What is needed:
Show all lines containing "camera" from the data below.

Data for processing:
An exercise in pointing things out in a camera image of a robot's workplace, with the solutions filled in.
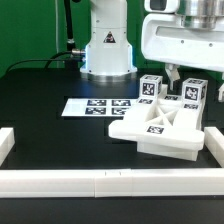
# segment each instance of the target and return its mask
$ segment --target black cable
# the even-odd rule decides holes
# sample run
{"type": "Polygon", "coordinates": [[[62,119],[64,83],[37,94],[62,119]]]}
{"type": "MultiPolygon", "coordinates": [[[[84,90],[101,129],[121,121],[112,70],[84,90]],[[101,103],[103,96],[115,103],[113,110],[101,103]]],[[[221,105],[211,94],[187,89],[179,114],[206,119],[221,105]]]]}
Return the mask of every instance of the black cable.
{"type": "Polygon", "coordinates": [[[56,58],[58,58],[58,57],[60,57],[60,56],[67,55],[67,54],[71,55],[72,52],[71,52],[71,51],[63,51],[63,52],[59,52],[59,53],[53,55],[53,56],[50,58],[50,60],[46,63],[46,65],[44,66],[44,68],[48,68],[48,67],[49,67],[49,65],[50,65],[51,62],[52,62],[52,61],[51,61],[52,59],[56,59],[56,58]]]}
{"type": "Polygon", "coordinates": [[[67,50],[72,50],[76,48],[75,41],[73,39],[73,27],[72,27],[72,13],[71,13],[71,4],[70,0],[64,0],[64,7],[65,7],[65,16],[66,16],[66,23],[67,23],[67,50]]]}
{"type": "Polygon", "coordinates": [[[7,69],[6,69],[6,73],[8,73],[14,66],[18,65],[18,64],[22,64],[22,63],[27,63],[27,62],[45,62],[45,61],[67,61],[67,59],[29,59],[29,60],[24,60],[24,61],[19,61],[16,62],[12,65],[10,65],[7,69]]]}

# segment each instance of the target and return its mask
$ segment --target white cube
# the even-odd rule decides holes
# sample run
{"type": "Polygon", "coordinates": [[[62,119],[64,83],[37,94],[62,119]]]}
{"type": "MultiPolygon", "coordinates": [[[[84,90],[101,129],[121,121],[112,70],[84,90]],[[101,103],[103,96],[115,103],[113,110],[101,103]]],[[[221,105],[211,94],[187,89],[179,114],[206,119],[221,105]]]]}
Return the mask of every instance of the white cube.
{"type": "Polygon", "coordinates": [[[144,75],[140,79],[139,97],[157,98],[162,90],[162,76],[144,75]]]}
{"type": "Polygon", "coordinates": [[[206,98],[207,80],[189,78],[183,82],[182,99],[191,103],[200,103],[206,98]]]}

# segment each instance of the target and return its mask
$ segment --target green background
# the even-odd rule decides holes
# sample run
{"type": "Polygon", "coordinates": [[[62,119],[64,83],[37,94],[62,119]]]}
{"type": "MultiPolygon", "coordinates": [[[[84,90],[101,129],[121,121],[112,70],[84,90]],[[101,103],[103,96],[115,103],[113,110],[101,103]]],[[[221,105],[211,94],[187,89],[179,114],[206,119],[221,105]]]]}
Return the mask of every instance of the green background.
{"type": "MultiPolygon", "coordinates": [[[[146,61],[141,53],[141,28],[143,19],[147,15],[144,10],[144,0],[127,0],[127,3],[128,41],[134,49],[135,66],[164,68],[163,63],[146,61]]],[[[71,2],[71,7],[74,38],[77,47],[83,49],[90,40],[90,3],[89,0],[82,0],[80,3],[71,2]]],[[[17,61],[48,59],[55,53],[66,50],[63,0],[1,0],[0,18],[0,77],[4,75],[8,66],[17,61]]],[[[33,62],[17,67],[43,67],[44,65],[43,62],[33,62]]],[[[218,79],[221,78],[219,73],[209,73],[218,79]]]]}

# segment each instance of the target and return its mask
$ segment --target black tabletop
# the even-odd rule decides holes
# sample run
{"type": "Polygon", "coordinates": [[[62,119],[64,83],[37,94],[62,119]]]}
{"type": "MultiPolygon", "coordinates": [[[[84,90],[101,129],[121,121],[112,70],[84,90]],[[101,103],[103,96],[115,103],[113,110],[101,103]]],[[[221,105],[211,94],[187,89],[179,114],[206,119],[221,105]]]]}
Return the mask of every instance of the black tabletop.
{"type": "MultiPolygon", "coordinates": [[[[13,127],[15,146],[1,169],[162,169],[217,168],[204,148],[198,160],[185,161],[138,153],[135,142],[111,139],[112,117],[61,117],[68,98],[138,98],[139,78],[167,77],[139,72],[137,79],[103,85],[64,69],[16,69],[0,79],[0,128],[13,127]]],[[[188,77],[207,79],[203,126],[224,127],[219,84],[200,70],[188,77]]],[[[223,197],[0,199],[0,223],[223,223],[223,197]]]]}

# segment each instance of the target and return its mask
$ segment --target cable
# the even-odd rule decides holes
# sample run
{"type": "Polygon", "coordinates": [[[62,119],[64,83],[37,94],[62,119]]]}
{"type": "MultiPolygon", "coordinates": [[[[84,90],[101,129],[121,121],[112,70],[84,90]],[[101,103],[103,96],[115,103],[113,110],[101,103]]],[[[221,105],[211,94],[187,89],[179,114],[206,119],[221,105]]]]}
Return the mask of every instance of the cable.
{"type": "Polygon", "coordinates": [[[45,62],[45,61],[67,61],[66,59],[29,59],[29,60],[24,60],[24,61],[19,61],[16,62],[12,65],[10,65],[7,69],[6,69],[6,73],[8,73],[14,66],[18,65],[18,64],[22,64],[22,63],[27,63],[27,62],[45,62]]]}
{"type": "Polygon", "coordinates": [[[65,16],[67,23],[67,50],[76,48],[75,41],[73,39],[73,26],[72,26],[72,13],[70,0],[64,0],[65,16]]]}
{"type": "Polygon", "coordinates": [[[59,11],[58,0],[55,0],[55,35],[56,35],[56,51],[59,52],[59,11]]]}
{"type": "MultiPolygon", "coordinates": [[[[58,58],[58,57],[60,57],[60,56],[67,55],[67,54],[71,55],[71,54],[72,54],[72,52],[71,52],[71,51],[59,52],[59,53],[57,53],[57,54],[53,55],[50,59],[56,59],[56,58],[58,58]]],[[[46,65],[45,65],[45,67],[44,67],[44,68],[48,68],[48,67],[49,67],[49,65],[51,64],[51,62],[52,62],[52,61],[51,61],[51,60],[49,60],[49,61],[46,63],[46,65]]]]}

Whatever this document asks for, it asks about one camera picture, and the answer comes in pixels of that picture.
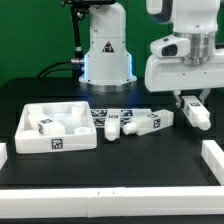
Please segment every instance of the white tray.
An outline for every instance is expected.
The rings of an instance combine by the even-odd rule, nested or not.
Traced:
[[[72,116],[72,105],[81,103],[85,107],[82,116]],[[43,108],[43,113],[52,120],[58,121],[65,126],[65,135],[62,136],[37,136],[21,137],[24,131],[32,130],[28,120],[28,108],[37,105]],[[87,127],[90,133],[75,134],[76,128]],[[87,150],[97,147],[96,128],[92,119],[88,102],[63,102],[63,103],[44,103],[27,104],[24,106],[23,113],[15,134],[16,151],[18,153],[47,153],[73,150]]]

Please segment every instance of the white border block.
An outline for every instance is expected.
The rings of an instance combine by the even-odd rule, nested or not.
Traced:
[[[2,190],[0,218],[86,217],[86,190]]]
[[[87,196],[87,217],[126,216],[125,188],[95,189]]]
[[[7,158],[6,144],[0,143],[0,170],[4,166]]]
[[[127,216],[224,214],[224,187],[126,189]]]
[[[224,152],[215,141],[203,141],[201,156],[215,175],[224,185]]]

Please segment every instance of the black table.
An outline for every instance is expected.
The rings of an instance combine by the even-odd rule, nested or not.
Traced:
[[[199,91],[184,92],[185,95]],[[201,159],[203,140],[224,144],[224,95],[213,90],[206,101],[209,131],[193,128],[172,93],[150,93],[139,78],[137,88],[97,93],[78,87],[70,78],[21,78],[0,88],[0,142],[7,143],[8,161],[0,171],[0,189],[215,186],[219,185]],[[19,155],[14,135],[25,104],[88,101],[91,109],[151,108],[175,112],[174,126],[144,136],[126,136],[109,144],[103,129],[97,149]],[[4,220],[4,223],[223,223],[224,216],[168,216],[97,219]]]

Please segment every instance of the green wall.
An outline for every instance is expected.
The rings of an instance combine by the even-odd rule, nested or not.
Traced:
[[[118,0],[125,5],[126,0]],[[145,0],[129,0],[127,49],[134,56],[134,74],[144,76],[150,43],[172,32],[171,25],[155,24]],[[219,42],[224,39],[219,15]],[[81,22],[85,52],[89,47],[89,18]],[[35,77],[47,65],[70,59],[74,45],[69,7],[60,0],[0,0],[0,85],[17,77]]]

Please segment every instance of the white rectangular block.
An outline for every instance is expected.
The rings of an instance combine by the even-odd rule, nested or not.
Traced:
[[[87,190],[2,190],[0,218],[86,217]]]
[[[215,141],[203,141],[201,156],[219,183],[224,186],[224,152]]]
[[[39,123],[40,120],[47,120],[47,119],[49,119],[49,117],[46,114],[43,114],[43,113],[32,113],[32,114],[29,114],[27,116],[27,118],[28,118],[30,127],[33,130],[36,130],[36,131],[39,131],[38,123]]]
[[[7,161],[7,150],[6,144],[0,143],[0,170],[4,166],[5,162]]]
[[[211,127],[210,113],[196,96],[183,96],[183,112],[193,127],[208,130]]]
[[[127,216],[224,214],[223,187],[126,189]]]
[[[134,117],[123,127],[126,135],[145,135],[173,125],[174,113],[168,110],[160,110],[147,115]]]
[[[40,134],[44,136],[62,136],[65,135],[65,126],[52,119],[40,120],[38,122]]]
[[[104,134],[109,141],[120,138],[121,110],[108,109],[105,121]]]
[[[87,217],[126,216],[125,188],[95,189],[87,196]]]

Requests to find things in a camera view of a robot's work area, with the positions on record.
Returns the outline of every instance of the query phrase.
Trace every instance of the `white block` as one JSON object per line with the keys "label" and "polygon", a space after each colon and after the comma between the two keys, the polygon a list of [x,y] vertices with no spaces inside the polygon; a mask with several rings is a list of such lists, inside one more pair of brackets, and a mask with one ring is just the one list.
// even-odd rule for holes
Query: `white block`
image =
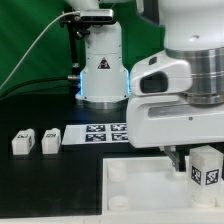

Result of this task:
An exercise in pointing things out in a camera image of a robot's workplace, with the solutions filled in.
Whatever this document asks for, it asks about one camera picture, and the answer comes in pixels of that picture.
Requests to find things in a camera view of a robot's work area, with the positions on record.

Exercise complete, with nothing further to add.